Taste-tripping in vintage Virginia
Institutional Investor Magazine, September 2009
Napa and Sonoma lure the lion’s share of traveling taste buds searching for lip-smacking libations (including those drooling Sideways fans). But with its rolling meadows, clapboard farmhouses and pockets of broccoli-green woodlands, northern Virginia is a palate-cleansing alternative with an intriguing bouquet.
While matching California quality here is about as likely as an Uncle Sam champagne gaining French market share – anyone for Freedom Bubbly? – this charming enclave of 100 boutique wineries encourages leisurely exploration. Think Napa 30 years ago, with a side shot of fall countryside bathed in low golden sunlight.
Weaving 25 miles northwards from DC, with a grumbling friend as designated driver, I make first for Loudon County’s Breaux Vineyards. Encircled by gentle hills combed with manicured vines, its grand approach leads to a brick villa that could have been teleported from Tuscany.
Greeted by cheery staffers, a 30-minute group tour whips me behind the scenes, dispelling fantasies of wooden vats and foot-pressed grapes with the reality of whitewashed concrete rooms and gleaming steel tanks. It’s not exactly medieval Burgundy, but the smiling guide isn’t a toothless crone with plague sores either.
Since the tasting room is the main attraction, I’m soon sipping a light merlot that’s a local favourite. My unsophisticated palate prefers the punchier, Italian-style nebbiolo and after a few swigs I pronounce its “dark cherry notes” as if I’m a seasoned sommelier: cumulative sampling brings out everyone’s inner wine snob.
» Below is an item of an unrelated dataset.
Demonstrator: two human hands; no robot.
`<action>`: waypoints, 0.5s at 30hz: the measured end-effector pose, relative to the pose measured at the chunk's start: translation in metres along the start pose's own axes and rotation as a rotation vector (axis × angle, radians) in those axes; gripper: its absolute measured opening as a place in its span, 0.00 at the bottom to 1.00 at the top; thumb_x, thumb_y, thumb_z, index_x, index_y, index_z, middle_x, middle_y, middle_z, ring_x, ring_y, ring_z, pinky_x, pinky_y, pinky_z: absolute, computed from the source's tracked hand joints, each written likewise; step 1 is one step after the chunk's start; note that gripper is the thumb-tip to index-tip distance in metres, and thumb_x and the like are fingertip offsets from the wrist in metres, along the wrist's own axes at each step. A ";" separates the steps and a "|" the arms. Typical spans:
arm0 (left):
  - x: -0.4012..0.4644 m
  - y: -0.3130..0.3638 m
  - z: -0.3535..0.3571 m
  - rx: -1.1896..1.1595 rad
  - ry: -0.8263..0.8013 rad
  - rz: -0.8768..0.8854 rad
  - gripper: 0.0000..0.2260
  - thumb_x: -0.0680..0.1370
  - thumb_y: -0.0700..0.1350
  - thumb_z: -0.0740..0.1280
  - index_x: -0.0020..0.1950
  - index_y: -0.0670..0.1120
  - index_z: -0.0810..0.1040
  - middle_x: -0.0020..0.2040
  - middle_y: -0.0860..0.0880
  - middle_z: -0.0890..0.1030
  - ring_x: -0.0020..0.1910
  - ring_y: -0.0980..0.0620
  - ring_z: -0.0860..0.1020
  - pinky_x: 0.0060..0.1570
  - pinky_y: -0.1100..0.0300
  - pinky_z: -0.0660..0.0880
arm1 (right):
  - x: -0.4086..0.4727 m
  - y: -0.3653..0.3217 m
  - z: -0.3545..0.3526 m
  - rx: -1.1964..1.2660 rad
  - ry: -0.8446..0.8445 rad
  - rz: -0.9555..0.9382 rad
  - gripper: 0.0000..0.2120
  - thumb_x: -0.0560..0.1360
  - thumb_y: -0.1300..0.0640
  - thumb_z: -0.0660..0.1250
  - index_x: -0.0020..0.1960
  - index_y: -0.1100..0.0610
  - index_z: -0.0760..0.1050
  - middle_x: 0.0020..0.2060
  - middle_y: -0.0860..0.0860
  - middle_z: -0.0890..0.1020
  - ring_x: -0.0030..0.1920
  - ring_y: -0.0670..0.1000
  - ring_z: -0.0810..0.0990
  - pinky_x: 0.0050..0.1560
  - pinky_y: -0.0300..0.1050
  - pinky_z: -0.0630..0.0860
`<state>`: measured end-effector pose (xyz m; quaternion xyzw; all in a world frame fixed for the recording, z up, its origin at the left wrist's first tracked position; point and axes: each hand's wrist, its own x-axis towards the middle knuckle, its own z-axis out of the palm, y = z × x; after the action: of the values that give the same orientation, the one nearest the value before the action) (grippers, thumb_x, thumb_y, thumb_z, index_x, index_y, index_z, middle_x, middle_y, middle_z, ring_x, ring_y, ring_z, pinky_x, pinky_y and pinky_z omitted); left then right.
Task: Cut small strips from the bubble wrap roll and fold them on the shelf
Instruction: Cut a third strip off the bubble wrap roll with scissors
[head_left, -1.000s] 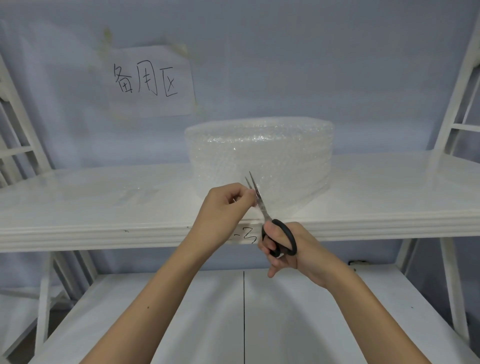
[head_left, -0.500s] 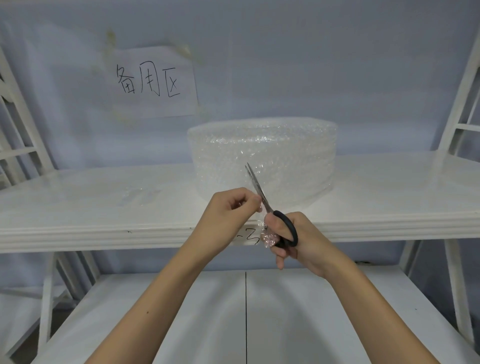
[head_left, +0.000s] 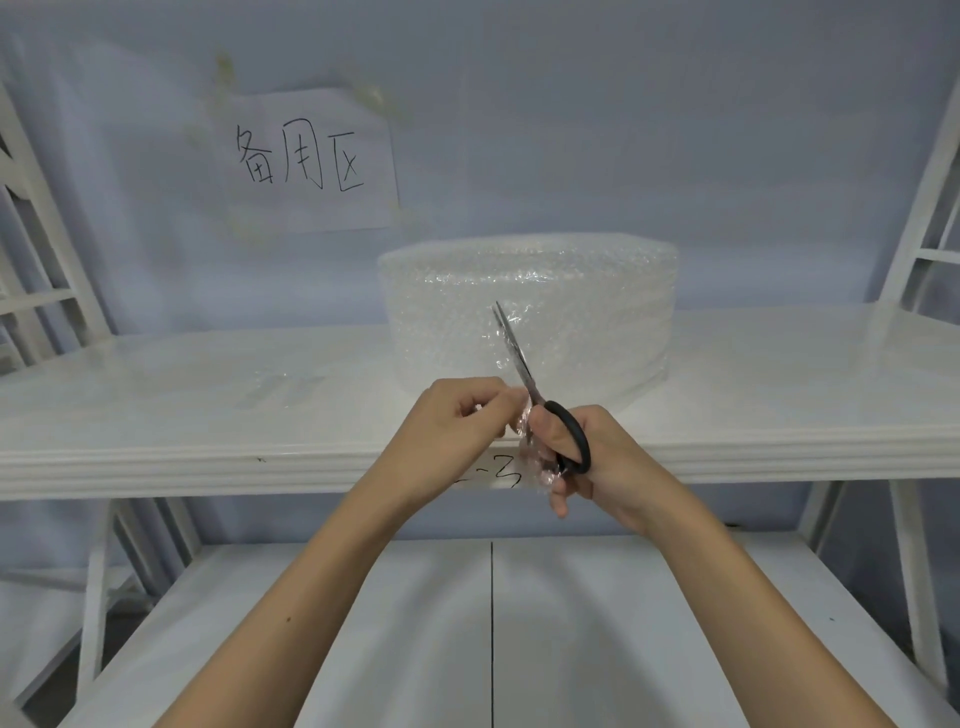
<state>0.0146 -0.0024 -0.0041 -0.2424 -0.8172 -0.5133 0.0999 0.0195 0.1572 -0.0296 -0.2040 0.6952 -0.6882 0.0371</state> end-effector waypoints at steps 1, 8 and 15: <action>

After wandering among the cornrows of rustling vines outside, I’m soon back in the car and heading for Hillsborough Vineyards, where a bucolic estate surrounds a converted stone barn evoking rural Provençe. The ambiance isn’t coincidence: there’s a French-blend focus here.
Chatting with twinkle-eyed owner Bora Baki, I hear that Virginia’s commercial wine sector launched 25 years ago and is typically a labor of love rather than a passport to the high life. “Ask any owner and they’ll tell you about the money and hard work involved,” he says.
I express my sympathy by hitting the bottle. A classy Bordeaux blend is light and fruity, while the Bloodstone seems peppery and full-bodied. Chuckling at my weedy characterization, Baki simply describes it as having “big boobs and long legs.” I’ll never make it as a wine critic.
With the sun sinking to a purplish glow, I finally reach Chrysalis Vineyards for last orders. A laid-back, farm-style venue, I swap the tour – once you’ve seen one back office, you’ve seen ‘em all – for the busy sampling bar. The rhubarby viognier is popular, but it’s not the only quaff worth trying.
European vines are a constant challenge for Virginia growers and the Chrysalis answer is Norton, a regional indigenous grape. The Norton Estate Bottled is near-blackcurrant in color and has a rich, almost chocolaty taste – followed by a slight bitterness that some find testing.
Not quite ready for a full bottle, I hit the sunset-hued patio with a sweet dessert wine. Several chatty visitors are rolling out picnic blankets for some al fresco sipping on the grass here. Virginia’s rustic wine country may never reach California’s slick heights, but its distinctive, down-home flavor makes it well-worth toasting.